É importante destacar que assim como em qualquer região do Brasil, há movimentos de preservação e divulgação da sua cultura. Isso é fundamental para que as futuras gerações conheçam o patrimônio histórico de seu povo e dos demais. Não é a questão da preservação e divulgação que levantamos. Nos referimos aqui a ideia que aparece na diferenciação entre o que é “gaúcho” e “brasileiro” no que se refere a valor, entre melhor ou pior.

A questão cultural é marcante na relação brasileiros e sulistas, mas muito mais por parte dos chamados sulistas do que mesmo pelos ditos brasileiros. Há na sociedade sulista uma consciência coletiva de que o gaúcho-ítalo-germânico é superior ao brasileiro no que se refere ao trabalho, educação e cultura por exemplo. O “Brasil” é tido como um empecilho ao desenvolvimento do Sul.

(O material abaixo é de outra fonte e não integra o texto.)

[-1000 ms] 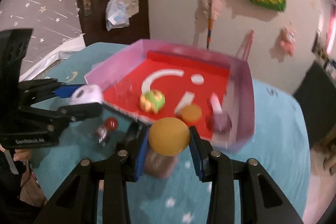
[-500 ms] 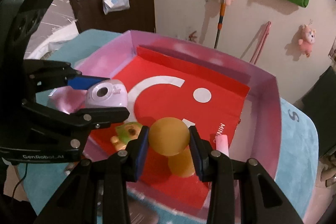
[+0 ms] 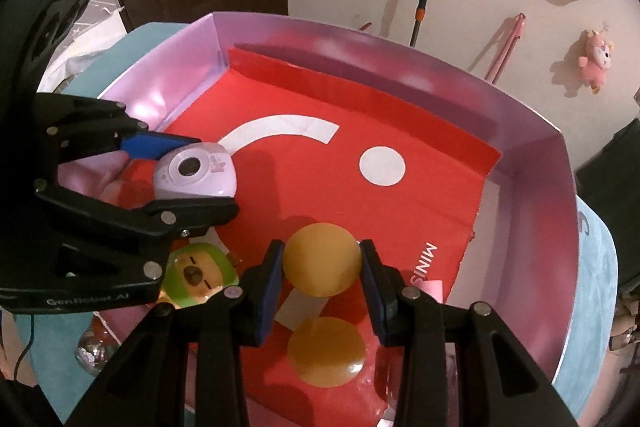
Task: Organize rigid objects
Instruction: 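Carry the case into the pink box with the left tool while the right tool carries the sponge there, then open the left tool to release the case while the right tool releases the sponge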
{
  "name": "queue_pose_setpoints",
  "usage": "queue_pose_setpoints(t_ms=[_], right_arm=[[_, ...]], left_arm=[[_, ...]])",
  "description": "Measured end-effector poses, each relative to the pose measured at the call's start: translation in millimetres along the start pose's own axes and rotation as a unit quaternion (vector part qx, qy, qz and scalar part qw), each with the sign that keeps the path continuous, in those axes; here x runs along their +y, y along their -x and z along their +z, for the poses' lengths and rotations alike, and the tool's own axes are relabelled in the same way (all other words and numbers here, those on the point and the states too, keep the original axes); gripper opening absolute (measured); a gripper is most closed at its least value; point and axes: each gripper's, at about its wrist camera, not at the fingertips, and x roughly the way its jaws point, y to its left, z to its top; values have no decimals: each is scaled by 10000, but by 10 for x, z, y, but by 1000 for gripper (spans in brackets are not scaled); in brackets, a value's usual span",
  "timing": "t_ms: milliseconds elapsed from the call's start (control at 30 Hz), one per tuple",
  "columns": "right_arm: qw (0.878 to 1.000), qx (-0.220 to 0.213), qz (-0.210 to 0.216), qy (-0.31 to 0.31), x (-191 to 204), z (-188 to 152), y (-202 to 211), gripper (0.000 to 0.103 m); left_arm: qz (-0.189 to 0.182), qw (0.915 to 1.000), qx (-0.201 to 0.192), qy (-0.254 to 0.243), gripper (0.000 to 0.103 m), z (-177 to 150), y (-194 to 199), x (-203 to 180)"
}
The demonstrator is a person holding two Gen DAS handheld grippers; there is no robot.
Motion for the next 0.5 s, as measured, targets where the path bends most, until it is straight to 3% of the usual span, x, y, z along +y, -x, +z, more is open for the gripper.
queue_pose_setpoints(t_ms=[500], right_arm=[[9999,75,-68,27,6,0,-106,40]], left_arm=[[19,10000,24,47,48,-32,-25,24]])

Nesse sentido, o território dos três estados do Sul ‘demarcados’ como território sulista seria mais próspero se houvesse uma separação. Cria-se, assim, uma imagem de que todo aquele que vive num desses três estados seriam superiores, ou se tornariam por osmose. O que de longe é uma verdade tendo em vista a já inserção de diversos grupos culturais “brasileiros” dentro desse território fictício.

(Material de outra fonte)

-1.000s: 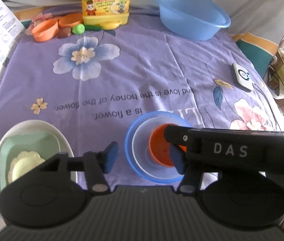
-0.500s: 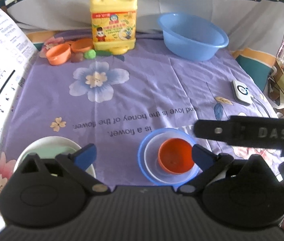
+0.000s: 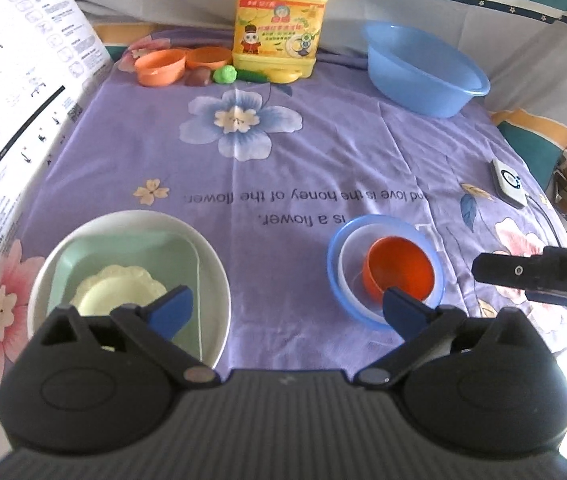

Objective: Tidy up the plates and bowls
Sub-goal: 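Close the right gripper on the rim of the nested bowls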

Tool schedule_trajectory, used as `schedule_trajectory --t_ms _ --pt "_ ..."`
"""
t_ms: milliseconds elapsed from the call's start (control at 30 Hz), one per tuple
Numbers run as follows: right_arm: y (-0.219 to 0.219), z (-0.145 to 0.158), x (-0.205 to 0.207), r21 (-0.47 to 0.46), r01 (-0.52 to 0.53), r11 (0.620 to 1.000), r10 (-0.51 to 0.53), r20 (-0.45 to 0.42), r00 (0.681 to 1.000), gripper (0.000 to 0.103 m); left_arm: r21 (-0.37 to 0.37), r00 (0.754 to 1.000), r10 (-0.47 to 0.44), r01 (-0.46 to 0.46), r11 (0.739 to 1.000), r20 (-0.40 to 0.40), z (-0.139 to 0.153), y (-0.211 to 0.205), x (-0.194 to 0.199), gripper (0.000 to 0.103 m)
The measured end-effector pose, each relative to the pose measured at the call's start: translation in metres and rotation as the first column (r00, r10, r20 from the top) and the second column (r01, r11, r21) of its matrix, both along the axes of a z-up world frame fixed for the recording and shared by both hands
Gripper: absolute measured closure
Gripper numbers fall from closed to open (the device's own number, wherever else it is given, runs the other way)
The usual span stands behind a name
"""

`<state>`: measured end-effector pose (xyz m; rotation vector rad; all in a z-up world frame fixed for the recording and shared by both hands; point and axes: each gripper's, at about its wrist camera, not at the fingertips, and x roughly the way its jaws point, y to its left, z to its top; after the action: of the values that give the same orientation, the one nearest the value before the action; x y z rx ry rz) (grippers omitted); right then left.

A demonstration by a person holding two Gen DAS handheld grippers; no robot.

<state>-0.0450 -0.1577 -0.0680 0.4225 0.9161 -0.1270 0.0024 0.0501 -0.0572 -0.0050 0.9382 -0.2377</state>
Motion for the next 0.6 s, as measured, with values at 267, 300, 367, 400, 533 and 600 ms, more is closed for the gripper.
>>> schedule_trajectory --t_ms 267,300,367,400,533,600 --pt "0.001 -0.01 0.006 0.005 0.01 1.0 -0.01 -0.012 1.0 0.0 0.012 0.999 -0.034 0.034 0.999 -0.01 -0.01 -0.011 0.005 0.0" --pt "0.001 -0.011 0.007 0.005 0.011 1.0 -0.011 -0.014 1.0 0.0 0.008 0.999 -0.036 0.036 0.999 -0.012 -0.011 -0.011 0.006 0.0" --pt "0.002 -0.012 0.009 0.01 0.012 1.0 -0.012 -0.018 1.0 0.003 0.0 0.999 -0.035 0.035 0.999 -0.016 -0.013 -0.011 0.009 0.0" --pt "0.001 -0.014 0.01 0.017 0.012 1.0 -0.011 -0.021 1.0 0.007 -0.005 0.999 -0.036 0.036 0.999 -0.018 -0.014 -0.01 0.01 0.0" --pt "0.002 -0.017 0.016 0.025 0.005 1.0 -0.004 -0.025 1.0 0.016 -0.023 0.999 -0.041 0.041 0.999 -0.015 -0.015 -0.01 0.016 0.0" --pt "0.004 -0.018 0.019 0.021 -0.001 1.0 0.002 -0.023 1.0 0.018 -0.036 0.999 -0.048 0.047 0.998 -0.016 -0.016 -0.012 0.018 0.001"
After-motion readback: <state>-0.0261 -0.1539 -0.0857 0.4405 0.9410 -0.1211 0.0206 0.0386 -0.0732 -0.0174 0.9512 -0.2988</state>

Os sulistas procuram desse modo reforçar sua cultura contra a “aculturação brasileira” em relação ao restante do Brasil. Fortalecer sua cultura e protegê-la. Isso só seria possível por meio de uma divisão territorial. Enquanto isso não ocorre, o fortalecimento da cultura gaúcha-ítalo-germânica se dá por meio da educação. As crianças crescem ouvindo de seus pais, parentes e professores que a cultura e a tradição do Sul é superior à do restante o Brasil.

Exemplo simples e didático, é observar postagens no facebook sobre o tema. É muito comum vermos a dicotomia criada entre a cultura sulista e o samba, o funk, e o sertanejo, por exemplo. O interessante é notar que não há o contrário, de sambistas, funkeiros, sertanejos fazerem posts denigrindo a cultura do Sul em relação aos seus gostos musicais ou estéticos. Outro aspecto interessante dessa comparação na mesma rede social, é em relação as mulheres. Sempre “vestidas”, “comportadas” enquanto as mulheres de outros estados seminuas e em posições obscenas.

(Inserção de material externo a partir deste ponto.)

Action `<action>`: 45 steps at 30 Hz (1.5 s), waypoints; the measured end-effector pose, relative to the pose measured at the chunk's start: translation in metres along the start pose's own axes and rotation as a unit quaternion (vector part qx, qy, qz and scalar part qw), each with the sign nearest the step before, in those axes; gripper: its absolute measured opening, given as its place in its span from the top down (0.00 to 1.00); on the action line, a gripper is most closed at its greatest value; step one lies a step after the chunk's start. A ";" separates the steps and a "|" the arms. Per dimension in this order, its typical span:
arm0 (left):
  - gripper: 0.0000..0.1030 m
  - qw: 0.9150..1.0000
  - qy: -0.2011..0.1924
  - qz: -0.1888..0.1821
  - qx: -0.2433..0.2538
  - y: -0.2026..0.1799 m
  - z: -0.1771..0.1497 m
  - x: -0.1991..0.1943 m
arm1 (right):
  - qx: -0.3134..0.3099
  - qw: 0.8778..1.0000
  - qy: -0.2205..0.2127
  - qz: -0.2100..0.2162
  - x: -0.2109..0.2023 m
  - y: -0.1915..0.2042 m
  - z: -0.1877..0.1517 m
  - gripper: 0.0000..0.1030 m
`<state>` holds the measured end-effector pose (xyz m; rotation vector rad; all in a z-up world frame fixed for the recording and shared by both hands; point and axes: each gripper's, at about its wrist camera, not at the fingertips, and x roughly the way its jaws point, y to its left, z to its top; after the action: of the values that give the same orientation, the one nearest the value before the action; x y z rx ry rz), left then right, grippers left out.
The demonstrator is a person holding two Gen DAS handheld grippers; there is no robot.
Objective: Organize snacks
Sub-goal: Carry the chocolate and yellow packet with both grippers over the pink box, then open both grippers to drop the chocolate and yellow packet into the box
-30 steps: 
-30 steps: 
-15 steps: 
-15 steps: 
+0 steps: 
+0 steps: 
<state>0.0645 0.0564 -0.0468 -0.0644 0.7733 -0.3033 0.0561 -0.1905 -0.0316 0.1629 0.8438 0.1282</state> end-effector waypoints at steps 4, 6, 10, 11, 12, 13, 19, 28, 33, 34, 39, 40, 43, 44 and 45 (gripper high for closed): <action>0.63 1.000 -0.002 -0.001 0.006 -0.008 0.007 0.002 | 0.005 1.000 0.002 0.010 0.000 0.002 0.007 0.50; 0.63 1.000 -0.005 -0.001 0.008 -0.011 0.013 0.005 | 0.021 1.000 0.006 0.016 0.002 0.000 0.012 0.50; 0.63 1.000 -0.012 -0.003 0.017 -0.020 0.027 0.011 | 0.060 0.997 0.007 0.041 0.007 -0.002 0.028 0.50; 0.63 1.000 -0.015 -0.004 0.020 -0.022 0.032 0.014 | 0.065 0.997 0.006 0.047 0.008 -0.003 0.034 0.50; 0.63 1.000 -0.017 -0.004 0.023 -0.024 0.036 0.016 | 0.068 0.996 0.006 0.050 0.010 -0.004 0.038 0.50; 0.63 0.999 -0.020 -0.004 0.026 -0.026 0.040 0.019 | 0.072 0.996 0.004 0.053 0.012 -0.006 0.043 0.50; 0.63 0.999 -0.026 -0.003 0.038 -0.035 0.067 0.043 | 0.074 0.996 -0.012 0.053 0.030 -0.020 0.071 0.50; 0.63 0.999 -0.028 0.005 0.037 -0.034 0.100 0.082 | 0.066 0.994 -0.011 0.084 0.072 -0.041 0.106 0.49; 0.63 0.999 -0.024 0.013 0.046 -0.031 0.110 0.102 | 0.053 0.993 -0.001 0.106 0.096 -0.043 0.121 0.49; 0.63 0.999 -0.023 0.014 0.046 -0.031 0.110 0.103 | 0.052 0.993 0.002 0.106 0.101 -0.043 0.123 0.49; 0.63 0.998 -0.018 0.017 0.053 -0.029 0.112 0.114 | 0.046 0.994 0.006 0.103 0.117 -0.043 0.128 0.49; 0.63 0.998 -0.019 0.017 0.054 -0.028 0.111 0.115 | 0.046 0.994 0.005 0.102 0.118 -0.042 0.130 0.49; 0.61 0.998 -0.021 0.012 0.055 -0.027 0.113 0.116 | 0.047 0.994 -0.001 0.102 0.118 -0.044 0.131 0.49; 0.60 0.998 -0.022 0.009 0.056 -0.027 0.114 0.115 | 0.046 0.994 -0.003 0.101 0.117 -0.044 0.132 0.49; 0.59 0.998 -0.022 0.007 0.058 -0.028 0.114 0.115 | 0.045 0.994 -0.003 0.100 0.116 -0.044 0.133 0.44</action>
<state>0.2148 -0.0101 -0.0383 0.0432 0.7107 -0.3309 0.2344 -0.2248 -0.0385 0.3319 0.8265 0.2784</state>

Isso denota um moralismo preconceituoso que visa denigrir a imagem dos outros estados, colocando o Sul como região exemplo a ser seguido. O território aqui se fortalece como um elemento simbólico, uma imagem criada por alguns de que ao se remarcar e separar os estados, a cultura do povo sulista seria salva do “mal” brasileiro.

Logo, esse tipo de preceito só alimenta o preconceito e a xenofobia. Em tempos de globalização econômica, midiática, pelo trânsito constante de turistas e trabalhadores, pelo fluxo de produtos culturais não só “brasileiros”, mas da própria cultura de massa mundial, acreditar num sonho de revitalização cultural por meio da separação, serve tão somente para alimentar o comunitarismo.

O comunitarismo, veremos melhor adiante, é movimento caracterizado pela ideia de fechamento comunitário e sonho de pureza, os movimentos comunitaristas espalhados pelo mundo são nomeadamente caracterizados pelo princípio xenofóbico. Não só os separatistas. Há movimentos comunitaristas pelo mundo que criam barreiras para imigrantes árabes, dificultam o acesso de refugiados, e negam vistos a pessoas de países pobres.

Numa ideia simples podemos sintetizar a questão do seguinte modo: regiões, consequentemente as culturas, não podem ser vistas como lagos, mas sim como represas. Lagos, são fechados por todos os lados. Hoje, mediante todas a transformações do mundo globalizado as regiões são como represas: parte da cultura fica a outra dialoga. Sempre haverá um dos lados abertos as correntes externas. E são essas correntes externas que alimentam e dão o dinamismo a represa, que enriquece as culturas. Se não houver nenhuma alimentação externa, os lagos apodrecem e toda vida morre. Saindo da metáfora, podemos observar que uma cultura não é capaz de viver por si só no século XXI, sem com isso cair em princípios excludentes, fascistas, que é uma cultura de morte.